Package that allows user to define lazy evaluated dag pipeline.

These details have not been verified by PyPI

Project links

Homepage

Project description

dagpipe

Overview

dagpipe - ducktape on your data flow!

Package that allows the user to define lazily evaluated DAG (directed acyclic graph) pipeline.

Setup

This library uses Graphviz library for visualization. If you want to plot created pipes, install it on your computer. If not, rest of the functionalities works without it.
Install package via pip with visualization (note: you still have to do step 1):

pip install dagpipe[viz]

or without it (that version is written in pure python so no additional dependencies would be added during installation process)

pip install dagpipe

Tutorial

Quick start

Create pipeline task with task decorators:

import dagpipe


@dagpipe.task()
def run_a(param):
    return f"Output of A with {param}"

@dagpipe.task()
def run_b(a):
    return f"Output of B with {a}"

@dagpipe.task()
def run_c(b):
    return f"Output of C with {b}"

Link them:

a = run_a(param="Initial input for A")
b = run_b(a)
c = run_c(b)

Define pipeline:

simple_pipeline = dagpipe.Pipeline(
  input=a,
  outputs=[c]
)

Visualize:

Note: This step would only works if you will have properly installed Graphviz on your computer.

dagpipe.visualize(simple_pipeline)

png

Run the whole pipeline

simple_pipeline.run()

>>>> ['Output of C with Output of B with Output of A with Initial input for A']

Functionality overview

Task

Two types of tasks are supported:

Function task defined with task decorator

@dagpipe.task()
def A(param):
    return f"Output of A with {param}"

@dagpipe.task()
def B(a):
    return f"Output of B with {a}"

@dagpipe.task()
def C(b):
    return f"Output of C with {b}"

@dagpipe.task()
def D(a, c):
    return f"Output of D with {a} and {c}"
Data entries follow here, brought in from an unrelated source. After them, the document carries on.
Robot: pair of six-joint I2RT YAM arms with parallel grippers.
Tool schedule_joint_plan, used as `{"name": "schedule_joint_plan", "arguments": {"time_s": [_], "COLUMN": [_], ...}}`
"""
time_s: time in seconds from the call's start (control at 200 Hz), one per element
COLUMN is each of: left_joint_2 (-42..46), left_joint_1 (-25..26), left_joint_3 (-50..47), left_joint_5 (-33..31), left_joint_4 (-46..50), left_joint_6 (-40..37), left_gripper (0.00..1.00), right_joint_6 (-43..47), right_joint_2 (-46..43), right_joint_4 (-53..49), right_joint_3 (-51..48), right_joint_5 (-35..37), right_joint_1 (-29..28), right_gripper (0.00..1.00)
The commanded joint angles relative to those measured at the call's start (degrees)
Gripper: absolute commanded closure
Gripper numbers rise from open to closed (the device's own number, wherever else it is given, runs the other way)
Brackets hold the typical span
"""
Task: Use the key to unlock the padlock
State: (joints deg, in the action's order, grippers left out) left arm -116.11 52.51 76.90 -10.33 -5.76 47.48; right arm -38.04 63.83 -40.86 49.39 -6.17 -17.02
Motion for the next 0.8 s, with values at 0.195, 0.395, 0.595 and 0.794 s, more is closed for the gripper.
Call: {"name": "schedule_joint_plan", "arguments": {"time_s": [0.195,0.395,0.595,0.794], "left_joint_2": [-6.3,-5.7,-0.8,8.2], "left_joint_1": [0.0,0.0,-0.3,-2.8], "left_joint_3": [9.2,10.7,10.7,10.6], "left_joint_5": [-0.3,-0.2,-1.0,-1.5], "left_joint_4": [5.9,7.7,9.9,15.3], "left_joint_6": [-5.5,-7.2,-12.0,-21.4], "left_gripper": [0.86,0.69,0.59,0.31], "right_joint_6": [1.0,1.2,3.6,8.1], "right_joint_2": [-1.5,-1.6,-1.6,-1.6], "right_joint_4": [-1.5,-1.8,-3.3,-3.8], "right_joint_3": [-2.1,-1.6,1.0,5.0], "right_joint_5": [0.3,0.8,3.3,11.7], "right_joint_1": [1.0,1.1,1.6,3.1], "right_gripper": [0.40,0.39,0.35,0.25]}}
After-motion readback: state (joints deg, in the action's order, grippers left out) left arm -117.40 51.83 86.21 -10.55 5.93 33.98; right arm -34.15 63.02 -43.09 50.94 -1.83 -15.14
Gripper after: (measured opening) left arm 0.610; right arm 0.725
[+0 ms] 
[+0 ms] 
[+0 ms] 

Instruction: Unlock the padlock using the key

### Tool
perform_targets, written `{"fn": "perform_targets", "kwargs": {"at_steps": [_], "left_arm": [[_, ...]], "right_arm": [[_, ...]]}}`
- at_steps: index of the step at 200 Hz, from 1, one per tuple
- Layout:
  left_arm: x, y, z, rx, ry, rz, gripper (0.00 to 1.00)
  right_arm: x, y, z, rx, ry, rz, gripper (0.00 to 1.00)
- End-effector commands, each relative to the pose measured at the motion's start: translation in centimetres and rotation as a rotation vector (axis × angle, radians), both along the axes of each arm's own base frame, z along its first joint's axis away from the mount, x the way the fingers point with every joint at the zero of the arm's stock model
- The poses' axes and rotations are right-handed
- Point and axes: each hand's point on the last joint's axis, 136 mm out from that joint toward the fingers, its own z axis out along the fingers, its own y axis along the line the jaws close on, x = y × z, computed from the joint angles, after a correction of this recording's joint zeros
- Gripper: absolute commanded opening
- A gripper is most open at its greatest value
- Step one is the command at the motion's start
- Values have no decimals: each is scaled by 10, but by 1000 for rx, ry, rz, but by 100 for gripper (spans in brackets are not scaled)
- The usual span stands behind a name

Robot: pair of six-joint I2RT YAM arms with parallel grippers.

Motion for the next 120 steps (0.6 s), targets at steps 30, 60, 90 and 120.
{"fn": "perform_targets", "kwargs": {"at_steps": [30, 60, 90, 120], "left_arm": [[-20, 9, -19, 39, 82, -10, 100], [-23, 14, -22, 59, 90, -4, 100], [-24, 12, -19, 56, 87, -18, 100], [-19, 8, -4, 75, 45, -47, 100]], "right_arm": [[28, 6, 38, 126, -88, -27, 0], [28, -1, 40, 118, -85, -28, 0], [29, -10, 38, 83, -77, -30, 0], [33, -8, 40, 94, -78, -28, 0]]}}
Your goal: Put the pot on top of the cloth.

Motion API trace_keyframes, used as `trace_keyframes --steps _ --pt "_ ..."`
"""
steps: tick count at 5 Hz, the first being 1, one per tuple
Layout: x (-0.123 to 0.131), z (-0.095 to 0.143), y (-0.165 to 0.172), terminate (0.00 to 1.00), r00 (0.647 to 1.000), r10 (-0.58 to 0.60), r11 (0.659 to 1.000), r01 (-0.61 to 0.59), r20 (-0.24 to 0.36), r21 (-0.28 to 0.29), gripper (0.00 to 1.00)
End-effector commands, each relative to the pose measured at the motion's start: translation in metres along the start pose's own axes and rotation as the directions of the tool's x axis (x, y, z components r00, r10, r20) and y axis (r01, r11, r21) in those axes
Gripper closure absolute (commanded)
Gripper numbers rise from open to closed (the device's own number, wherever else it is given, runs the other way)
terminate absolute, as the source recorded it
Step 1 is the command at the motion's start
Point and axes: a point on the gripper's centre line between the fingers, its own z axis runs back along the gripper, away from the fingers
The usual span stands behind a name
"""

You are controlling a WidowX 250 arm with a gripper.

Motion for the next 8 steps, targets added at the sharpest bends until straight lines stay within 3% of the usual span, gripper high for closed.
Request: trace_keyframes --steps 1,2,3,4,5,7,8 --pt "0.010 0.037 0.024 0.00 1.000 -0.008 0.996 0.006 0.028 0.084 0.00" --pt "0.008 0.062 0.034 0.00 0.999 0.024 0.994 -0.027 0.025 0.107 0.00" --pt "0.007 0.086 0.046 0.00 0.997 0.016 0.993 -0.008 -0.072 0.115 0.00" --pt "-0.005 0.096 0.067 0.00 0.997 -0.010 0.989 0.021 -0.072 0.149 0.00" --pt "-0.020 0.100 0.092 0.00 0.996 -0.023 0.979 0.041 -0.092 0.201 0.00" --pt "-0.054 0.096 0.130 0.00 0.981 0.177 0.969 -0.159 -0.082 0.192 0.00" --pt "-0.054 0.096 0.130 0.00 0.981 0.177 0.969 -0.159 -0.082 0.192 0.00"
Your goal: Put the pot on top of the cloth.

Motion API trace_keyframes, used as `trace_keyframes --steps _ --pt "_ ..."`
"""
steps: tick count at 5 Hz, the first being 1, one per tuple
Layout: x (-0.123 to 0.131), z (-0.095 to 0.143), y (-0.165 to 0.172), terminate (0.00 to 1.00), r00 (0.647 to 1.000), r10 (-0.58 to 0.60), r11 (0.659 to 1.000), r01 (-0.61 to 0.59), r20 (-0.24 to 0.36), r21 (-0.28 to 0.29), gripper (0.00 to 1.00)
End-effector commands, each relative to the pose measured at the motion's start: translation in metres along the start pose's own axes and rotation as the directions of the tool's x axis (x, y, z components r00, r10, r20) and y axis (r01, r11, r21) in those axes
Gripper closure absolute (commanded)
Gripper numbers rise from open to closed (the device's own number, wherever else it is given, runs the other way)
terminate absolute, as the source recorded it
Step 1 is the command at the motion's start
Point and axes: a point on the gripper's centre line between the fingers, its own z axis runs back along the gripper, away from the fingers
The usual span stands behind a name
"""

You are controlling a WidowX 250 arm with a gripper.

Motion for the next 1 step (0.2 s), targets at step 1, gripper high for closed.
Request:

Method tasks defined with method_task decorator

class ExampleClass:
    @dagpipe.method_task()
    def E(self, d):
        return f"Output of E with {d}"

    @dagpipe.method_task()
    def F(self, e):
        return f"Output of F with {e}"

    @dagpipe.method_task()
    def G(self, inp):
        return f"Output of G with {inp}"

    @dagpipe.method_task()
    def __call__(self, inp):
        return f"Output from Exampleclass with {inp}"

Tasks flow is defined in very intuitive way (like normal functions execution).
Note that:

You can mix tasks and method tasks in a single pipeline.
You can use more than one task as an input to single task (as shown for d task).

example = ExampleClass()

a = A(param="Initial input for A")
b = B(a)
c = C(b)
d = D(a, c)
e = example.E(d)
f = example.F(e)
g = example.G(c)
ec = example(g)

Pipeline

To define a pipeline simply pass input and outputs to the Pipeline.
You can define as many outputs as you want, but only one input.

pipeline = dagpipe.Pipeline(input=a, outputs=[f, ec])

You can run the same pipeline with different parameters. Your result would be a list with values for each defined output.

result = pipeline.run()
print(result)

new_result = pipeline.run(param="## New input for A ##")
print(new_result)

new_result2 = pipeline.run(param="@@ New input for A @@")
print(new_result2)

>>>> ['Output of F with Output of E with Output of D with Output of A with Initial input for A and Output of C with Output of B with Output of A with Initial input for A', 'Output from Exampleclass with Output of G with Output of C with Output of B with Output of A with Initial input for A']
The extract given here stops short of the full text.